13. While the jurisdiction of the Circuit Court in relation to all matters relating to land has been based on the rateable valuation of that land since the very inception of the Circuit Court in June 1924, as both Murphy J. stated in Finnegan and Noonan J. observed in Hanley, a similar limitation had been imposed on the forerunners of the Circuit Court prior to Independence.

14. The Civil Bill Court was the immediate ascendant of the Circuit Court. It too was a statutory court, having been established by the Civil Bill Courts (Ireland) Act 1851 (“the 1851 Act”). This Court was part of an attempt in the aftermath of the Famine to decentralise the administration of justice. The first judges of the Civil Bill Court were not, indeed, judges as such, but rather barristers of ten years’ standing who held office on good behaviour. These barristers were later made judges of the newly named County Court: see s. 3 of the County Officers and Courts (Ireland) Act 1877. The earlier Act 1851 was then subsequently re-named as the County Court Act 1851: see s. 2(1) and Schedule to the Short Titles Act 1896. But for much of this period the Civil Bill Court was in effect the County Court when it came to exercising the jurisdiction which had been conferred by the 1851 Act, including the jurisdiction in relation to land.

15. As the continuity of jurisdiction as between the 1851 Act and the Courts of Justice Act 1924 is of some importance to this question, it may be useful to set this out. As this statutory lineage was traced by Noonan J. in his judgment in Hanley in a manner upon which I could not hope to improve, I have taken the liberty of freely adapting his most helpful analysis of this jurisdictional question.

16. Section 79 of the 1851 Act conferred jurisdiction on Civil Bill Courts in relation to ejectments. It provided that all disputes and differences respecting the possession of any lands tenements or hereditaments might be determined by a Civil Bill Court, subject to certain limitations with regard to the duration of the instrument under which the lands were held and the yearly rent reserved payable on foot of such instrument. That particular jurisdiction was then extended by s. 1 of the Civil Bill Courts (Ireland) Act 1874 to Civil Bill actions in which the title to any corporeal or incorporeal hereditament came into question when the value of the land in dispute did not exceed a certain figure by the year as valued “under the Acts relating to valuation of rateable property in Ireland.” It was at this point that the concept of rateable valuation of property as a device for fixing the maximum jurisdictional limits of the Civil Bill Court was first introduced.

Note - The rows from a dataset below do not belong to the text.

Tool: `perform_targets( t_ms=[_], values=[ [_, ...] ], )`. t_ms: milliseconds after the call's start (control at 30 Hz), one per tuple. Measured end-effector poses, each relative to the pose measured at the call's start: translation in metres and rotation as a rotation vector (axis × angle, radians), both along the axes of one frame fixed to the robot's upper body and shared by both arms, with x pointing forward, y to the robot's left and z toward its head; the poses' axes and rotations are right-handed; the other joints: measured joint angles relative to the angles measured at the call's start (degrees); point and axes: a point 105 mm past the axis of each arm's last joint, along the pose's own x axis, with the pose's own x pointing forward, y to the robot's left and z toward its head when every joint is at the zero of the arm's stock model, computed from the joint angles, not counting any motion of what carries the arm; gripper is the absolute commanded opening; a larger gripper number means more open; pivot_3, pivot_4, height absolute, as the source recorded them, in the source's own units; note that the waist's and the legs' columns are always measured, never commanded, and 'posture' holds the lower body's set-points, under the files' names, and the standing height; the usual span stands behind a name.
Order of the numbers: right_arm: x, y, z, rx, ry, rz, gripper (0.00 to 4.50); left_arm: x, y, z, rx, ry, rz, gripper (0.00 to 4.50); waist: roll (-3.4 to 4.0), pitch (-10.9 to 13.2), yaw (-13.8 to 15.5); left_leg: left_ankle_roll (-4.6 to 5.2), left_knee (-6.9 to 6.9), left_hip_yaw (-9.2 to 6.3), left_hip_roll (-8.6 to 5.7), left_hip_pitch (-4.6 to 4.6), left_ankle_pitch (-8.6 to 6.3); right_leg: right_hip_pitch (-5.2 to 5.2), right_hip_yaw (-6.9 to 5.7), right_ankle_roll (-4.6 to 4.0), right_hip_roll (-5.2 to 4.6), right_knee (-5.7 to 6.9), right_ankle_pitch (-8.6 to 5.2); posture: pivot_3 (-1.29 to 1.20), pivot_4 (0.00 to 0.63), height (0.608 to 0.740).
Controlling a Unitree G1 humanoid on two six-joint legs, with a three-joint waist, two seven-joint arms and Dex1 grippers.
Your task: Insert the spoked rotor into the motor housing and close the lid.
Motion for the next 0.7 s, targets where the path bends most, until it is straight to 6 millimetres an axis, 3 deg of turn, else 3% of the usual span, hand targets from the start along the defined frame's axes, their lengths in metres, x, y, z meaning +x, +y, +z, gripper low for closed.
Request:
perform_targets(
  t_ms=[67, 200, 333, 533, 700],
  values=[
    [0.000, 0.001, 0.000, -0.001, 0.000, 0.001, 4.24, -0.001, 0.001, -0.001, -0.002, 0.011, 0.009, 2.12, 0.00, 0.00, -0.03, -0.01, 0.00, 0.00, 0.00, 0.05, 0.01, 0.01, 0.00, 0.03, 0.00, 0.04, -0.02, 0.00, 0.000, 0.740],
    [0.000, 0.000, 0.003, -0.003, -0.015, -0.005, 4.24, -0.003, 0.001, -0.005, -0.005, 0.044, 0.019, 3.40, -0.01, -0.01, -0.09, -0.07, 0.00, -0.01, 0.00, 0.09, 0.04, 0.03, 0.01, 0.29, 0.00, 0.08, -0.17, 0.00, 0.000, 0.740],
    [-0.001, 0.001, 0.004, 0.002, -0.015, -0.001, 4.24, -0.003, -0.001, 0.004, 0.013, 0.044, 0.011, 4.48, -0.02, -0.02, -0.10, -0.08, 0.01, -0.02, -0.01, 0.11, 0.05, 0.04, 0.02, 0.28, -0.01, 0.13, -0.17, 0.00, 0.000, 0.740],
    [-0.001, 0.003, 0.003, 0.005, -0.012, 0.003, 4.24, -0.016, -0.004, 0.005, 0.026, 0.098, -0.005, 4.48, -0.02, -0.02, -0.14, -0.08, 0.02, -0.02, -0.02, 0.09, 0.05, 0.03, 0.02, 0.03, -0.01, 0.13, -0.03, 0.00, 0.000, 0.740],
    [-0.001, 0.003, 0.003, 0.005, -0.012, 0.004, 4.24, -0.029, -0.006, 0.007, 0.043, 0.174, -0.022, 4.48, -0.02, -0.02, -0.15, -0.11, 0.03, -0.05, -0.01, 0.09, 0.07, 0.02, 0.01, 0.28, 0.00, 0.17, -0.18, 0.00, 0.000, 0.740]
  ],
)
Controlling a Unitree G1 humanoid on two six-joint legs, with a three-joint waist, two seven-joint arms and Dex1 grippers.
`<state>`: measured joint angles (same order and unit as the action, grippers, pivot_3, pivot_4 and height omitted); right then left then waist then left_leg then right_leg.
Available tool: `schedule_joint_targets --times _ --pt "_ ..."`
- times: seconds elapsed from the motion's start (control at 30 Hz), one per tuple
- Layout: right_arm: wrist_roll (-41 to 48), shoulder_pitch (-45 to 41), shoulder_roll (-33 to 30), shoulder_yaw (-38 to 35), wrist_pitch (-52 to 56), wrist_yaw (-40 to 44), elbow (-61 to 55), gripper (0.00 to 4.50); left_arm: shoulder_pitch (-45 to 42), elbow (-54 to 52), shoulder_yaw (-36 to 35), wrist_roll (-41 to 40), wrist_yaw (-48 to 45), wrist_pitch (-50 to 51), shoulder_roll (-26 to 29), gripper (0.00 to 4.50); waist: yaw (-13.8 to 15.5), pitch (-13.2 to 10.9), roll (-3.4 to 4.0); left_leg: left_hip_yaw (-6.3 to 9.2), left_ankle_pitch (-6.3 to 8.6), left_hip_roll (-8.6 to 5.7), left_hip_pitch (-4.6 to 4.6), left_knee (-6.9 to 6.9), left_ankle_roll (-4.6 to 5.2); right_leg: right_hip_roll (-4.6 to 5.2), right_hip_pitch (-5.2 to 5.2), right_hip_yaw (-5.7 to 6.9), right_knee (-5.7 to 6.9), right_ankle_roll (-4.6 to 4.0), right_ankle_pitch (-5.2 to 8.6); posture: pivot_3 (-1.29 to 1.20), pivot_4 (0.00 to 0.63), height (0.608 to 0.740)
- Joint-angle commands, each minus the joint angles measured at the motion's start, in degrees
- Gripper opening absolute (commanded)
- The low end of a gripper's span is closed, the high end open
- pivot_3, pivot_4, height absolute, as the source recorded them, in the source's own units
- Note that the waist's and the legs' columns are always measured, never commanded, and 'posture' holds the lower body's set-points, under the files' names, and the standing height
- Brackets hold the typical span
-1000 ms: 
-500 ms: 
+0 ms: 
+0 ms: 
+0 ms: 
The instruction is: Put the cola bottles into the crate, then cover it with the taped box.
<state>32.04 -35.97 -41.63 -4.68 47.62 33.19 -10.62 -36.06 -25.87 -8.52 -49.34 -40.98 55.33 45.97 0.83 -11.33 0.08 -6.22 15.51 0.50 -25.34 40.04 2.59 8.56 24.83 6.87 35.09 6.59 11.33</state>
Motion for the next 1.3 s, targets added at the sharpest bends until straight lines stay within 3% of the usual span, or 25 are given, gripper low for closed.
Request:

17. The jurisdiction of the Civil Bill Court was further extended by s. 33 of the County Officers and Courts (Ireland) Act 1877 (“the 1877 Act”) which provided:

      “The several Civil Bill Courts in Ireland shall, in addition to the jurisdiction now possessed by them, have and exercise all the power and authority of the High Court of Chancery in the suits and matters herein-after mentioned; that is to say,…

      (c) In all suits for foreclosure sale or redemption of, or for enforcing any mortgage charge or lien upon, lands where the mortgage charge or lien shall not exceed in amount five hundred pounds, and the annual value of the lands to which the suit relates shall not exceed thirty pounds.”

18. Section 7 of the 1877 Act defined a Civil Bill Court in the following manner:
      “The term ‘Civil Bill Court’ shall include any court for the transaction of civil business held before any chairman or recorder, and any land court, and any court of quarter sessions for the transaction of licensing business:”
19. The jurisdiction of the Civil Bill Courts was transferred to the former Circuit Court by s. 51 of the Courts of Justice Act 1924 (“the 1924 Act”):
      “There shall be transferred to the Circuit Court all jurisdiction not hereinbefore expressly excepted which, at the commencement of this Act, was vested in or capable of being exercised by Recorders, County Court Judges, and Chairmen and Courts of Quarter Sessions, or any of the same in Saorstát Éireann (save such jurisdiction of Justices at or of Courts of Quarter Sessions as is hereinafter conferred on or transferred to the District Court) and the provisions of sections 21 and 22 of this Act shall apply, mutatis mutandis, to the jurisdiction vested in and transferred to the Circuit Court by this Act.”
20. The present Circuit Court was established by the Court (Establishment and Constitution) Act 1961. As part of this devolution of jurisdiction, s. 51 of the 1924 Act was repealed by the Courts (Supplemental Provisions) Act 1961 (“the 1961 Act”) which transferred the jurisdiction of the former Circuit Court to the present Circuit Court.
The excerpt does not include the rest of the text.